Task statement: Extract the stretch of lines that starts at the line with "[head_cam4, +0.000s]" and ends at the last line of the data below. Give it exactly, without pictures.

### Input data

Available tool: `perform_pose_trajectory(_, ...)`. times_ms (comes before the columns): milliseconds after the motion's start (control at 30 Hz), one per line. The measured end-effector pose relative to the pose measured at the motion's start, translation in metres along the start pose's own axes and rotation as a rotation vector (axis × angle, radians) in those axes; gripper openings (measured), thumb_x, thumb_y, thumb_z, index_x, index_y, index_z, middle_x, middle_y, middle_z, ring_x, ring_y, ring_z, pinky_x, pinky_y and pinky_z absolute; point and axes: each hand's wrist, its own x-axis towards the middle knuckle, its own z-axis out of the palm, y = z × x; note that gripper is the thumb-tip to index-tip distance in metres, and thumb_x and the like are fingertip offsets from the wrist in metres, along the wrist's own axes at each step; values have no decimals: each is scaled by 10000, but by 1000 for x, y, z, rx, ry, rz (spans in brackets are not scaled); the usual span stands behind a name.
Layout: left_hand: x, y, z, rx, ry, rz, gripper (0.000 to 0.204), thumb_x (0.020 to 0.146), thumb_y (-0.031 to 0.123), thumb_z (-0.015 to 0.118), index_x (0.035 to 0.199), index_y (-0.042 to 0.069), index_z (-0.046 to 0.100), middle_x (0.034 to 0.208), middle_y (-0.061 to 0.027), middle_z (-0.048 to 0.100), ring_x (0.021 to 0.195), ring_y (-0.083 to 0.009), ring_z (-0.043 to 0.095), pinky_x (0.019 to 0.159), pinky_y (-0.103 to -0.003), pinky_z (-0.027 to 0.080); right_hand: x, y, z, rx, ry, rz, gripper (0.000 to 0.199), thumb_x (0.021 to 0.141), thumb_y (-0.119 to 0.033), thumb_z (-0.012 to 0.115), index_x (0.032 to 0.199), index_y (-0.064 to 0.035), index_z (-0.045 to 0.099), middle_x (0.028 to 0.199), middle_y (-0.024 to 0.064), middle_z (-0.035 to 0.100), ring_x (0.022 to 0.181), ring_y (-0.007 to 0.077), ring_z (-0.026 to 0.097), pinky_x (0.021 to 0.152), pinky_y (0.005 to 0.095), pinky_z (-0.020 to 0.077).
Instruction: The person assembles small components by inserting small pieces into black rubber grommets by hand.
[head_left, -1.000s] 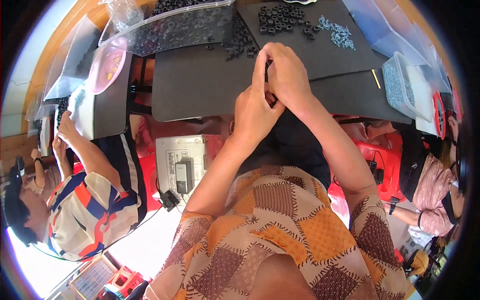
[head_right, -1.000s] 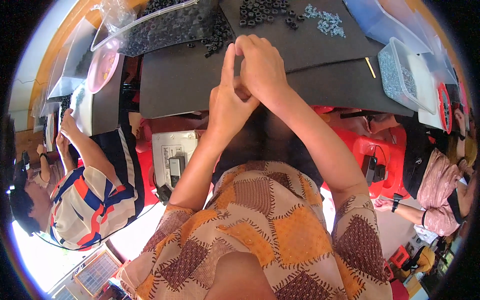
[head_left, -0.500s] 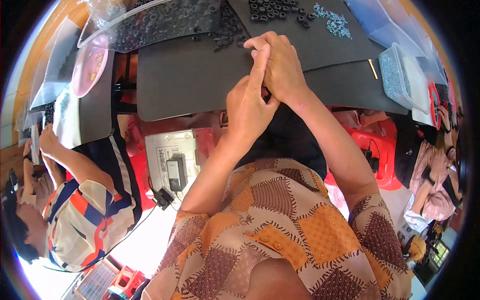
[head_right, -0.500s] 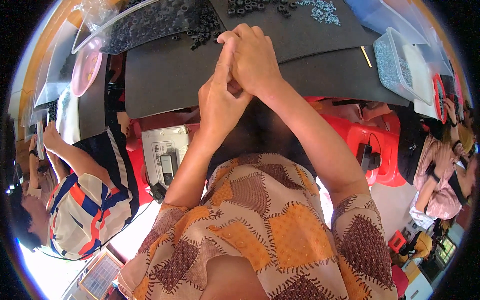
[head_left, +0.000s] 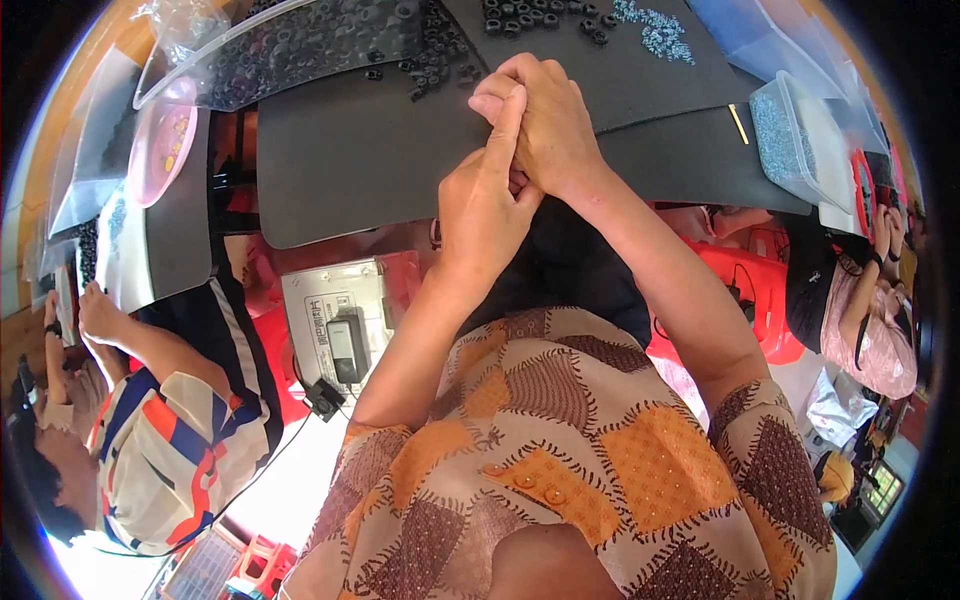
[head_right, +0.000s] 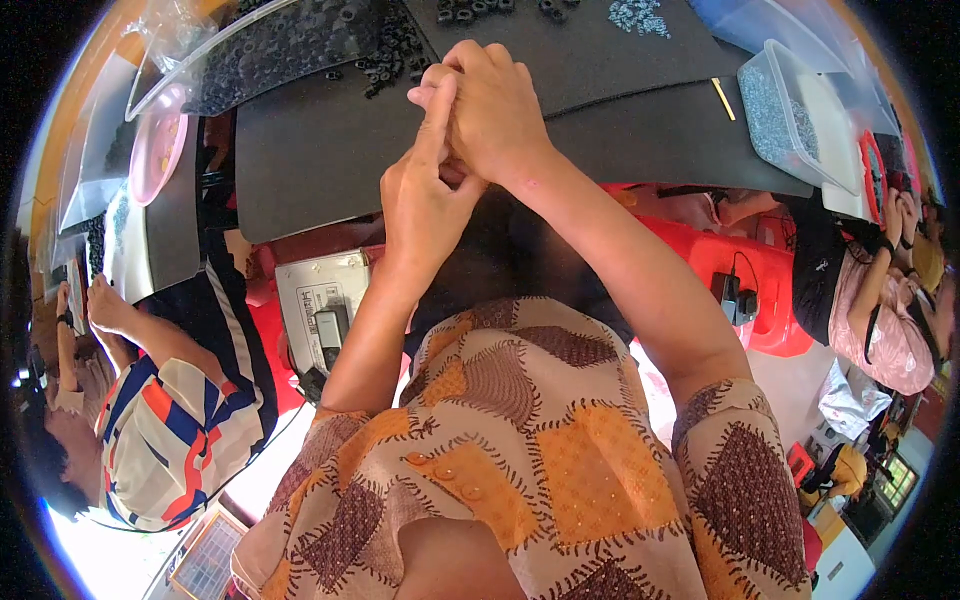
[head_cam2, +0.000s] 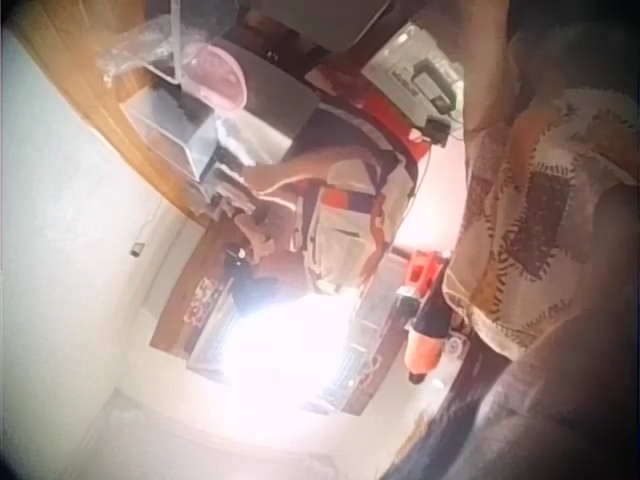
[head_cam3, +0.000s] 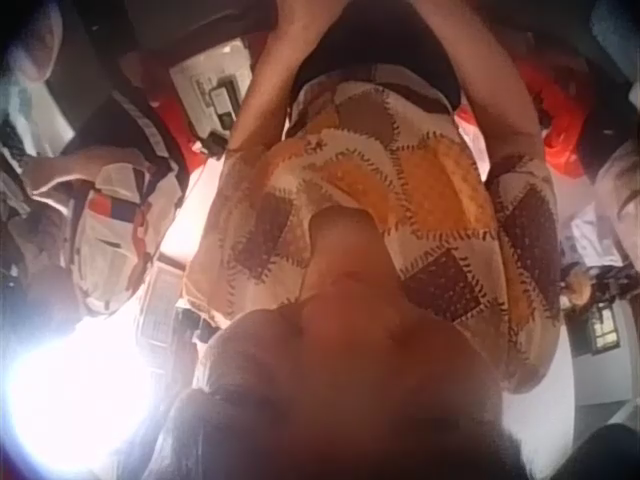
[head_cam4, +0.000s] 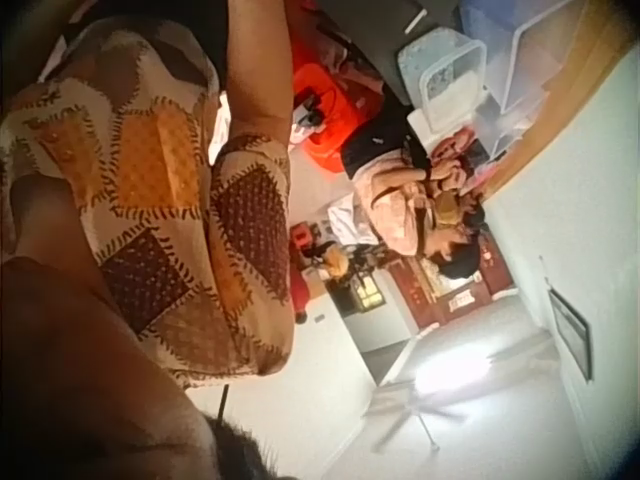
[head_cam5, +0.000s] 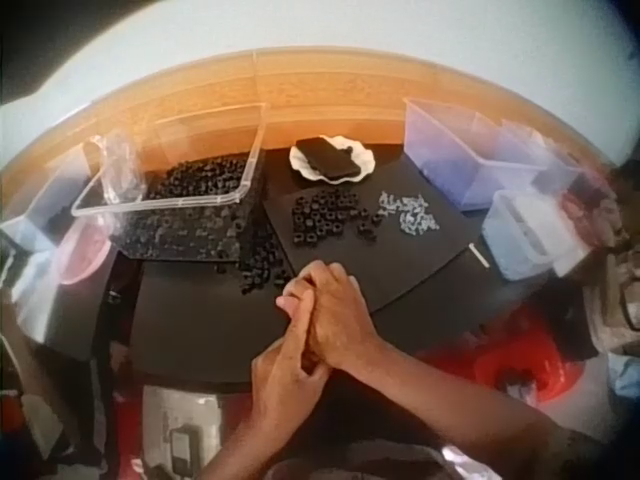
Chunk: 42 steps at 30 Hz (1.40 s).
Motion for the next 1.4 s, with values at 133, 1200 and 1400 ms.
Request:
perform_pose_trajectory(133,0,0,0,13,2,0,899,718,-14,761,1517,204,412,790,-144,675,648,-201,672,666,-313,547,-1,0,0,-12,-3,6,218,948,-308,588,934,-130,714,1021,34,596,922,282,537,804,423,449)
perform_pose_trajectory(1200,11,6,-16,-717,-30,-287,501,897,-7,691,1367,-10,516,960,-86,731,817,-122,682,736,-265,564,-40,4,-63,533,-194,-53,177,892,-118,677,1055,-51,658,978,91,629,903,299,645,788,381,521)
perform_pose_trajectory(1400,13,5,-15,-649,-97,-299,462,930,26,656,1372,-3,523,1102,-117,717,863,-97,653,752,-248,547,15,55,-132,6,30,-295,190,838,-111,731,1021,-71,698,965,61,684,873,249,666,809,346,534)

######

Answer box:
[head_cam4, +0.000s] 
[head_cam5, +0.000s] 
Chunk: 42 steps at 30 Hz (1.40 s).
Motion for the next 1.4 s, with values at 133, 1200 and 1400 ms.
Request:
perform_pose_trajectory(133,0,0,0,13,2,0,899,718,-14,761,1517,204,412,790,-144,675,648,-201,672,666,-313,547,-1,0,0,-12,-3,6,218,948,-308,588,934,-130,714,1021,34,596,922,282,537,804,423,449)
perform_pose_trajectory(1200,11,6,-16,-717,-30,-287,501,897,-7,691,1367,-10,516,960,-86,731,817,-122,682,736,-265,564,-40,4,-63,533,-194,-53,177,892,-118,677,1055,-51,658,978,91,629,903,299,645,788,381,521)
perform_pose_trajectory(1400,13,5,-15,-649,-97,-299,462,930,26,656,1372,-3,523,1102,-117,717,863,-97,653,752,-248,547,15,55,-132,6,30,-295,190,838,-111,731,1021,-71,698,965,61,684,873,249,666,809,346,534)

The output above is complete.